Los impactos materiales comenzaron a aparecer en 2014 y centralmente en el 2015 con el desabastecimiento. Las ciudades se poblaron de colas en las puertas de supermercados, abastos, farmacias, a cualquier hora del día o de la noche. El país que había experimentado años de crecimiento ingresó a un tiempo de resistencia.
El discurso del Gobierno identificó dos enemigos centrales: por un lado, el empresariado oligopólico, a quien se le atribuía la responsabilidad del acaparamiento de productos; por el otro lado, el Gobierno norteamericano. Ambos eran responsables de lo que se denominó como guerra económica.
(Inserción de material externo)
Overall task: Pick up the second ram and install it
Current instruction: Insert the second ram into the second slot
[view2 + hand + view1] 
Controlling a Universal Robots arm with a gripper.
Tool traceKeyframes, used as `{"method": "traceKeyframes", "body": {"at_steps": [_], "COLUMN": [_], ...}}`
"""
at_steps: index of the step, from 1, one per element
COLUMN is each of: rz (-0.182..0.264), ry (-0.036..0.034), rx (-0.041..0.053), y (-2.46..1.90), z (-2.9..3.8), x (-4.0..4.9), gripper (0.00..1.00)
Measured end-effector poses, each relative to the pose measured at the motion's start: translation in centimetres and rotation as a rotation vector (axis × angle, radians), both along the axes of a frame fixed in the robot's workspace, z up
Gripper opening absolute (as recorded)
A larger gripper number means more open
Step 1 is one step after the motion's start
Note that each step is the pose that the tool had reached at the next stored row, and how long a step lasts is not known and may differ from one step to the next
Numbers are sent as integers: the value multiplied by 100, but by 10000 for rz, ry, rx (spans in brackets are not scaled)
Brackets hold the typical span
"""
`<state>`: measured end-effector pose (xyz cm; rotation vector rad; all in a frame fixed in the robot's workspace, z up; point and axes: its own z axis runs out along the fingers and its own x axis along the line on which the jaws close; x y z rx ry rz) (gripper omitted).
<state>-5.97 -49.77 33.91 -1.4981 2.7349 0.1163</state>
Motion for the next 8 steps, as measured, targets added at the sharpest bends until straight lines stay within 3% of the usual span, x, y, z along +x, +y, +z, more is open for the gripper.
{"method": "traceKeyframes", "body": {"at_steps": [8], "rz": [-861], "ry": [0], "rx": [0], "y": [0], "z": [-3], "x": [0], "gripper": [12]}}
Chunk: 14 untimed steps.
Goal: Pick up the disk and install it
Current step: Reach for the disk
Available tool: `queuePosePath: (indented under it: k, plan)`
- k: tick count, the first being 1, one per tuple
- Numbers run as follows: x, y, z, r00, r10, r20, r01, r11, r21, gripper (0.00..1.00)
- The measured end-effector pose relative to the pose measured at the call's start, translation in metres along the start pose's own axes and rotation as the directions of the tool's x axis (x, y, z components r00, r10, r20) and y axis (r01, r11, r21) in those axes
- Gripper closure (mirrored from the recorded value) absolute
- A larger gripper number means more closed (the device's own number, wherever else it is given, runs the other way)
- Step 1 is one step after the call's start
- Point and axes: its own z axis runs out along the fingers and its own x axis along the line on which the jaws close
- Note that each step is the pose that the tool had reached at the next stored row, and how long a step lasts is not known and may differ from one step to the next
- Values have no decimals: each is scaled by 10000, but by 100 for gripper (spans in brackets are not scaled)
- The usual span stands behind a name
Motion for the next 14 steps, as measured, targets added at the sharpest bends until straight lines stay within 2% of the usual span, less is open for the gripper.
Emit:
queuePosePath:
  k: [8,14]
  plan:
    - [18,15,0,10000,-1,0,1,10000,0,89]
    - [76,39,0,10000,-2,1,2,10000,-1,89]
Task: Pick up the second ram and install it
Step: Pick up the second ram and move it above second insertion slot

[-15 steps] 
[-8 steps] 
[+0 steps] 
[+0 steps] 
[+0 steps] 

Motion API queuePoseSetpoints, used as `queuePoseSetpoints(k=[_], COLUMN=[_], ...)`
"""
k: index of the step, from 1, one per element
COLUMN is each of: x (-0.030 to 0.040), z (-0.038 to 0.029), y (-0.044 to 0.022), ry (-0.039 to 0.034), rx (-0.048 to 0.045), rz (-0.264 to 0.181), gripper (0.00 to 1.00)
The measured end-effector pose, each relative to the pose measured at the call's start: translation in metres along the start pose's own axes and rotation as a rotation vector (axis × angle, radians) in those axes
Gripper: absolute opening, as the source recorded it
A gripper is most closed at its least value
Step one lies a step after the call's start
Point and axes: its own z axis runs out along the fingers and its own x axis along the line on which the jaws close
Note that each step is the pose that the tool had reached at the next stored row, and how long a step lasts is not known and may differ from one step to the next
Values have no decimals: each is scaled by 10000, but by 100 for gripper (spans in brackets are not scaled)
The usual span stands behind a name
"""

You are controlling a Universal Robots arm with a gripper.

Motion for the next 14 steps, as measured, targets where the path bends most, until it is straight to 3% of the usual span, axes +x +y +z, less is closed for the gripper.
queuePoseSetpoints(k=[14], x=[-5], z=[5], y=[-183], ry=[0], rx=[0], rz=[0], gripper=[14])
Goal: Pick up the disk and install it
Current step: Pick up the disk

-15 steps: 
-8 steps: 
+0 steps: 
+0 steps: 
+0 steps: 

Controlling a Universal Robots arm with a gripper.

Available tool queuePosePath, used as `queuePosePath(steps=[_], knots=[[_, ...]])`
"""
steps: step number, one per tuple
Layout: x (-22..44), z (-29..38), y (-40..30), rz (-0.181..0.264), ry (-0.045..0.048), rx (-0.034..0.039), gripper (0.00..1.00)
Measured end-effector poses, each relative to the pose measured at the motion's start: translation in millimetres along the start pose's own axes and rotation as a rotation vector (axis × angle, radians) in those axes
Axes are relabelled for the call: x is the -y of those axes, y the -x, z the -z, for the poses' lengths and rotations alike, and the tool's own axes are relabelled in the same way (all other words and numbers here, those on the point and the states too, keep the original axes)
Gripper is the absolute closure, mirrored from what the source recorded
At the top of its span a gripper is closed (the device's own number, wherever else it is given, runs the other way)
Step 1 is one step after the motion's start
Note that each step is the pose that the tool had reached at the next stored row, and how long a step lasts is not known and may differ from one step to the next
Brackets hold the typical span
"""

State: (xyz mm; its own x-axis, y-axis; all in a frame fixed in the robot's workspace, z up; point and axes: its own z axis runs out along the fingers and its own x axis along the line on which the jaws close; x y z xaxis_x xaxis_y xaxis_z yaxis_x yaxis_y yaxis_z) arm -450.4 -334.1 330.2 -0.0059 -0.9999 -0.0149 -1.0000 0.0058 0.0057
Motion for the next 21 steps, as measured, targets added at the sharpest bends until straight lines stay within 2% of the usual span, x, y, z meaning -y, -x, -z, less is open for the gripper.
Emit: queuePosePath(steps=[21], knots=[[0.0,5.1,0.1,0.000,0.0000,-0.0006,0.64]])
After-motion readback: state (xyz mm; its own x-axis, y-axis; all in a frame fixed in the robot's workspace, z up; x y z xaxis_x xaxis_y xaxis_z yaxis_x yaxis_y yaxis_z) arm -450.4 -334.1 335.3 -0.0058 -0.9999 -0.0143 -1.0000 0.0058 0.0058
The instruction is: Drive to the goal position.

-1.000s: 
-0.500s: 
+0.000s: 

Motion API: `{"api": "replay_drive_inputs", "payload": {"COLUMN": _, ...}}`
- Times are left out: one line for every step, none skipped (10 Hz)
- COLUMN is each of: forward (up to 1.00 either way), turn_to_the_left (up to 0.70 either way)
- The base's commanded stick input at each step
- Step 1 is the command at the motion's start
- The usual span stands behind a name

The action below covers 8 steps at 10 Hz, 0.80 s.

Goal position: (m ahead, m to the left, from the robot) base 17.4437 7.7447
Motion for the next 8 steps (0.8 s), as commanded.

Las dificultades mutaron durante esos años: la devaluación de la moneda obligó a un cambio monetario, la inflación alcanzó niveles de hiperinflación para luego disminuir, el Producto Interno Bruto (PIB) se contrajo en más de la mitad, se produjo una emigración a gran escala, cambio de trabajos formales a informales, y actualmente, se vive un proceso llamado en las calles como dolarización.
Fueron años, con una derrota electoral legislativa para el chavismo en 2015, escaladas insurreccionales de la derecha en 2014 y 2017, la elección de una Asamblea Nacional Constituyente 2017, de gobernaciones y alcaldías ese año, de presidente en 2018, hasta la formación de un gobierno ficticio paralelo en el 2019.
El tiempo fue siempre vértigo y en esa ausencia de tregua se produjeron cambios profundos. El Gobierno deshizo de su discurso al gran empresariado como enemigo para buscar incorporarlo a un intento de alianza, y centró la confrontación en Estados Unidos y el sector de la oposición golpista.
El cuerpo social, entre asalto y asalto político y económico, atravesó un proceso de restauración de desigualdades materiales y simbólicas. Esa energía política que transversalizaba el país se redujo a territorios y fechas determinadas, y se pasó de una sociedad mayoritariamente movilizada —tanto del chavismo como de la oposición— a una sociedad en gran parte desmovilizada en superficie.
Permanencias
La imagen del entierro de Chávez evidenció las profundidades del chavismo. Los que siempre miraron con desprecio el proceso bolivariano, nunca dimensionaron lo que representaba la Revolución para la gente humilde en todos sus niveles: racional, político, subjetivo, cultural, emotivo, colectivo.
El chavismo se conformó en una identidad política centralmente de las clases populares. Miles, millones, no claudicaron desde la muerte de Chávez, y conforman ese aproximado de 25% de llamado chavismo duro.
Quienes se mantuvieron, pelearon el sueño, fueron y son, paradójicamente, quienes más han sido golpeados por las dificultades económicas. La lealtad se sostuvo como bandera en los cerros, las zonas campesinas, en quienes, antes de la Revolución Bolivariana, solo tenían un sitio en el país: el de la exclusión y la pelea por la arepa de cada día.
Siete años de ausencia de Chávez, de reconfiguración de varias claves políticas, de un nuevo escenario económico donde ganan quienes históricamente ganan, todo un vendaval de acontecimientos no dio por tierra una identidad política y cultural.
Por eso el chavismo es una experiencia diaria en barrios populares, en debates, en imaginaciones del país que vendrá. Por eso, también, en los cálculos electorales para —por ejemplo— las próximas elecciones legislativas de diciembre de 2020 existe la posibilidad de que obtenga la mayoría.
Chávez todavía explica una parte central de la actualidad venezolana. Aquella que niegan los grandes medios, los relatos opositores, la narrativa norteamericana. Esa realidad no se ha rendido.